Justice is God’s heart, but He doesn’t need you to accomplish all of it for Him.

Also important to train and delegate to your nationals. It’s more sustainable to replicate yourself than to do all the work.

6. What I do is not who I am

It got harder and harder to separate who I was from the ministry. My identity got wrapped up in what people thought of me and the praise of man, the pat on the back for the work I was doing, the constant pressure to do more and help more people. I was afraid I would no longer be loved simply for being Sarita, a Sarita with flaws I couldn’t show people because they might stop supporting me and leave the ministry unfunded. I didn’t want to let anyone down. It took stepping away from the ministry, and out of the limelight in a season of anonymity to really find out who I was again and love me for me, even with my imperfections.

The truth is, God loves you regardless of what you do or don’t do, and He thinks you kick ass. 

7. Take myself less seriously

Honestly, I worried too much about all that was going wrong.

I let all the grief that was stalking me knife me clean through because I didn’t know what to do with so many sad stories from the people I’d come to love. 

So I started watching a lot of comedy shows from ripped off DVD’s (C’mon you know how easy they are to get in the developing world. We all do it) I invited friends over to try and make bad pizza. I got two dogs and laughed while they chased chickens out of our yard. And I was blessed to have a husband whose jokes I think are actually funny. The joy of the Lord is your strength, and sometimes, that means laughter.

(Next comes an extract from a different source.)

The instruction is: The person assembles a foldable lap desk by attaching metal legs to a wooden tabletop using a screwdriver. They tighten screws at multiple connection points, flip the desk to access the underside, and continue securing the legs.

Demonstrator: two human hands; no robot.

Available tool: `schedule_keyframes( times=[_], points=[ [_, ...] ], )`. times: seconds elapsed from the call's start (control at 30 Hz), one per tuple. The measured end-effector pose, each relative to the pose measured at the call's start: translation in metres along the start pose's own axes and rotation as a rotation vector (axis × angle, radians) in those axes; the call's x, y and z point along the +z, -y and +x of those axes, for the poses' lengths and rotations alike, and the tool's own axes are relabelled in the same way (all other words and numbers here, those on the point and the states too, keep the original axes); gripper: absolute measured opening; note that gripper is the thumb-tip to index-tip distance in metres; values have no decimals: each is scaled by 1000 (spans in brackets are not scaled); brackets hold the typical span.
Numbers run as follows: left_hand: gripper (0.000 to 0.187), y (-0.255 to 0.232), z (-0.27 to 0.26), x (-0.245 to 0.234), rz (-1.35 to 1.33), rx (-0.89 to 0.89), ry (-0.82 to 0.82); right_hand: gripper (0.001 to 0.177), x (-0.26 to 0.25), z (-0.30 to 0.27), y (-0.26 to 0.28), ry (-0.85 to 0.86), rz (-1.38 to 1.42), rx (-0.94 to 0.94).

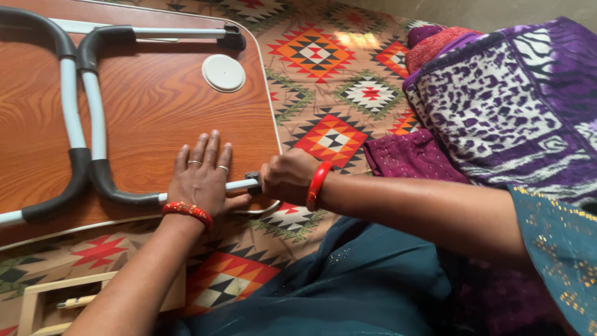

8. My marriage is my priority

If you are married, (which it’s ok if you aren’t–I wasn’t when I first started and you don’t have to be) then you’ll know that what takes the greatest toll during your life as a missionary, is your marriage. Intimacy is so desperately needed, and yet, the constant pain and trauma, workload, and the very difficulty of male and female connection and mutual understanding, is often what leads to isolation. There can be such a sharp contrast between the person you are by day, (serving, loving, giving) and the person you become at night (angry, demanding, needy) because of all you are required to expend. I know because that was how I experienced my first few years of marriage. And yet, it is this very person, who knows who you are at you’re very worst, who can help bring you back from the edge. Your marriage needs to come before your ministry and yet often, it doesn’t. I recommend lots of therapy, good books, and sexy dates. Know each other’s love languages.

9.  I need friends

For a long time I prided myself on the fact that I didn’t “need” people. I thought it was what allowed me to leave my family and travel into war zones and slums alone because I could do it, just Jesus and me.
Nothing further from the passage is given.